* Exercise instructions *
The reply should hold every line of the data below, unchanged, and none of the pictures.

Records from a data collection
[Start of Attachment]
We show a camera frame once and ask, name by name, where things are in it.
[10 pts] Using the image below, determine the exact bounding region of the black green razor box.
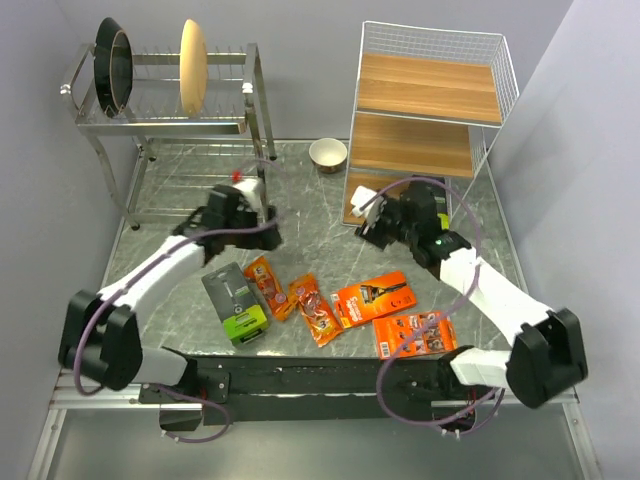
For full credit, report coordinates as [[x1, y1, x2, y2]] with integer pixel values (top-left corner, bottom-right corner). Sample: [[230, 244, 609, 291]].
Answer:
[[427, 177, 449, 229], [201, 262, 269, 346]]

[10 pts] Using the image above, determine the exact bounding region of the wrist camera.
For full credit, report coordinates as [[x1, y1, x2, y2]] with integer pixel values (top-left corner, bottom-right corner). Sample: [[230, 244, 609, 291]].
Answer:
[[232, 170, 266, 214], [350, 185, 385, 223]]

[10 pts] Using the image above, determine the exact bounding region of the orange razor bag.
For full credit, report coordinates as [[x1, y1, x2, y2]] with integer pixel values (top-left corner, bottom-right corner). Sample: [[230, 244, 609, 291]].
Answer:
[[244, 256, 295, 322], [289, 273, 343, 348]]

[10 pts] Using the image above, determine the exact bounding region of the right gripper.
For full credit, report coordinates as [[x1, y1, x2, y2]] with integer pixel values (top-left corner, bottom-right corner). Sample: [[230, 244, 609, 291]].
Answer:
[[353, 197, 417, 253]]

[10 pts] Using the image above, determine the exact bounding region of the orange Gillette Fusion pack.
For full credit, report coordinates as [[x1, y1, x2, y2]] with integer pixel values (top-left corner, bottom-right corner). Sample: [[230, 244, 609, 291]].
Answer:
[[331, 271, 417, 329]]

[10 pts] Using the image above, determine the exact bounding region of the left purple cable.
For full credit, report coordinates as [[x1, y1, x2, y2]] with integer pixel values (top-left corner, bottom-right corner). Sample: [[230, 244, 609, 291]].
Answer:
[[72, 158, 289, 445]]

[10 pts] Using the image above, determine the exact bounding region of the orange razor pack back side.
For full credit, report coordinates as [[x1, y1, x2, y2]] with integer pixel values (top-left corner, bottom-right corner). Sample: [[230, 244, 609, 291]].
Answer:
[[373, 311, 458, 360]]

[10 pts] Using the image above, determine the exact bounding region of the steel dish rack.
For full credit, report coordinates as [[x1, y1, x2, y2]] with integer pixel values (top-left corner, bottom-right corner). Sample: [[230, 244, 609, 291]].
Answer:
[[60, 43, 277, 230]]

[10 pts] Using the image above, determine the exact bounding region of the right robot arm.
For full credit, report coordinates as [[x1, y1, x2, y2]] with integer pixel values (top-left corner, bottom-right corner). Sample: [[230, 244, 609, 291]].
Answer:
[[350, 176, 588, 409]]

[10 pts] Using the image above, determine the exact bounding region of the black plate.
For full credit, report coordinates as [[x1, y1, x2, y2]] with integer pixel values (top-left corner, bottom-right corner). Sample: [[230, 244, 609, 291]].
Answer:
[[93, 17, 133, 118]]

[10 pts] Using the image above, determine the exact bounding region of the white brown bowl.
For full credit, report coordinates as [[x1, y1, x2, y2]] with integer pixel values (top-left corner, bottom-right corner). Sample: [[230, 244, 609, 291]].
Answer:
[[308, 138, 348, 174]]

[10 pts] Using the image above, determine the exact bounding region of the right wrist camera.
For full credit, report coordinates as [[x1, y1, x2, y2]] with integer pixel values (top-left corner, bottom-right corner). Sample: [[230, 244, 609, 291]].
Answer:
[[350, 185, 385, 223]]

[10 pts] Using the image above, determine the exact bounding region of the white wire wooden shelf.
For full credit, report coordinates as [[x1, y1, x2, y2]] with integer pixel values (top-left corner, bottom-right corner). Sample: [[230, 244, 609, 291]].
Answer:
[[343, 21, 520, 225]]

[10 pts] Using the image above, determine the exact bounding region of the beige plate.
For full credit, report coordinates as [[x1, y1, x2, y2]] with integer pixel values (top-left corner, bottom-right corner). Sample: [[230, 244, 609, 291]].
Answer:
[[179, 19, 208, 118]]

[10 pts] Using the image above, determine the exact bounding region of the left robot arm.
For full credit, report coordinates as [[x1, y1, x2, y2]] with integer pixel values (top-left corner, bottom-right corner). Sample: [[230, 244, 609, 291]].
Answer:
[[58, 178, 282, 402]]

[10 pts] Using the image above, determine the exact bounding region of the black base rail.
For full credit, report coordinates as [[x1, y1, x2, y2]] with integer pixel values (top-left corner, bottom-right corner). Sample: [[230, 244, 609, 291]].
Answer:
[[137, 349, 496, 431]]

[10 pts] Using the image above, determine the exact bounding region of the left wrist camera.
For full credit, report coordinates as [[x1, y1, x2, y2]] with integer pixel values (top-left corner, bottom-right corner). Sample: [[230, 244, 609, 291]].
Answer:
[[232, 170, 266, 214]]

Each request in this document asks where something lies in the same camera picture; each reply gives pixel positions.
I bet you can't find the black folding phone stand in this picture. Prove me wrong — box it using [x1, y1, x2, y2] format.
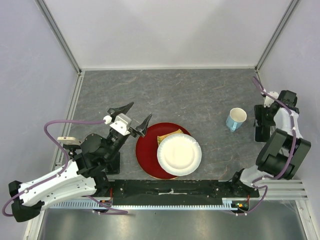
[End of Attachment]
* Answer to this exercise *
We show a camera frame once and ask, name by name, where things are in it.
[10 pts] Using the image below, determine the exact bounding region of the black green razor box.
For full credit, report coordinates as [[x1, y1, x2, y2]] with integer pixel values (top-left corner, bottom-right corner). Sample: [[230, 244, 609, 291]].
Answer:
[[427, 177, 449, 229], [201, 262, 269, 346]]

[10 pts] Using the image above, determine the exact bounding region of the wrist camera.
For full credit, report coordinates as [[x1, y1, x2, y2]] with integer pixel values (top-left corner, bottom-right corner). Sample: [[230, 244, 609, 291]].
Answer:
[[232, 170, 266, 214], [350, 185, 385, 223]]

[10 pts] Using the image above, determine the exact bounding region of the orange razor bag.
For full credit, report coordinates as [[x1, y1, x2, y2]] with integer pixel values (top-left corner, bottom-right corner). Sample: [[230, 244, 609, 291]].
Answer:
[[244, 256, 295, 322], [289, 273, 343, 348]]

[10 pts] Using the image above, determine the exact bounding region of the right gripper.
For full credit, report coordinates as [[x1, y1, x2, y2]] with integer pixel values (top-left corner, bottom-right corner). Sample: [[230, 244, 609, 291]].
Answer:
[[353, 197, 417, 253]]

[10 pts] Using the image above, determine the exact bounding region of the orange Gillette Fusion pack.
For full credit, report coordinates as [[x1, y1, x2, y2]] with integer pixel values (top-left corner, bottom-right corner). Sample: [[230, 244, 609, 291]].
Answer:
[[331, 271, 417, 329]]

[10 pts] Using the image above, determine the exact bounding region of the left purple cable.
For full credit, report coordinates as [[x1, y1, x2, y2]] with integer pixel values (top-left corner, bottom-right corner). Sample: [[230, 244, 609, 291]].
Answer:
[[72, 158, 289, 445]]

[10 pts] Using the image above, determine the exact bounding region of the orange razor pack back side.
For full credit, report coordinates as [[x1, y1, x2, y2]] with integer pixel values (top-left corner, bottom-right corner). Sample: [[230, 244, 609, 291]].
Answer:
[[373, 311, 458, 360]]

[10 pts] Using the image above, determine the exact bounding region of the steel dish rack.
For full credit, report coordinates as [[x1, y1, x2, y2]] with integer pixel values (top-left corner, bottom-right corner). Sample: [[230, 244, 609, 291]].
Answer:
[[60, 43, 277, 230]]

[10 pts] Using the image above, determine the exact bounding region of the right robot arm.
For full credit, report coordinates as [[x1, y1, x2, y2]] with integer pixel values (top-left corner, bottom-right corner). Sample: [[230, 244, 609, 291]].
Answer:
[[350, 176, 588, 409]]

[10 pts] Using the image above, determine the exact bounding region of the black plate.
For full credit, report coordinates as [[x1, y1, x2, y2]] with integer pixel values (top-left corner, bottom-right corner). Sample: [[230, 244, 609, 291]].
Answer:
[[93, 17, 133, 118]]

[10 pts] Using the image above, determine the exact bounding region of the white brown bowl.
For full credit, report coordinates as [[x1, y1, x2, y2]] with integer pixel values (top-left corner, bottom-right corner). Sample: [[230, 244, 609, 291]].
Answer:
[[308, 138, 348, 174]]

[10 pts] Using the image above, determine the exact bounding region of the right wrist camera.
For full credit, report coordinates as [[x1, y1, x2, y2]] with integer pixel values (top-left corner, bottom-right corner). Sample: [[230, 244, 609, 291]].
Answer:
[[350, 185, 385, 223]]

[10 pts] Using the image above, determine the exact bounding region of the white wire wooden shelf.
For full credit, report coordinates as [[x1, y1, x2, y2]] with integer pixel values (top-left corner, bottom-right corner). Sample: [[230, 244, 609, 291]].
Answer:
[[343, 21, 520, 225]]

[10 pts] Using the image above, determine the exact bounding region of the beige plate.
For full credit, report coordinates as [[x1, y1, x2, y2]] with integer pixel values (top-left corner, bottom-right corner). Sample: [[230, 244, 609, 291]].
Answer:
[[179, 19, 208, 118]]

[10 pts] Using the image above, determine the exact bounding region of the left robot arm.
For full credit, report coordinates as [[x1, y1, x2, y2]] with integer pixel values (top-left corner, bottom-right corner). Sample: [[230, 244, 609, 291]].
Answer:
[[58, 178, 282, 402]]

[10 pts] Using the image above, determine the exact bounding region of the black base rail.
For full credit, report coordinates as [[x1, y1, x2, y2]] with integer pixel values (top-left corner, bottom-right corner). Sample: [[230, 244, 609, 291]].
Answer:
[[137, 349, 496, 431]]

[10 pts] Using the image above, determine the exact bounding region of the left wrist camera.
For full credit, report coordinates as [[x1, y1, x2, y2]] with integer pixel values (top-left corner, bottom-right corner). Sample: [[230, 244, 609, 291]].
Answer:
[[232, 170, 266, 214]]

Each request in this document asks where something lies in the same camera picture; each reply gives pixel positions.
I bet you can't find the black folding phone stand in this picture. Prove me wrong — box it using [x1, y1, x2, y2] format.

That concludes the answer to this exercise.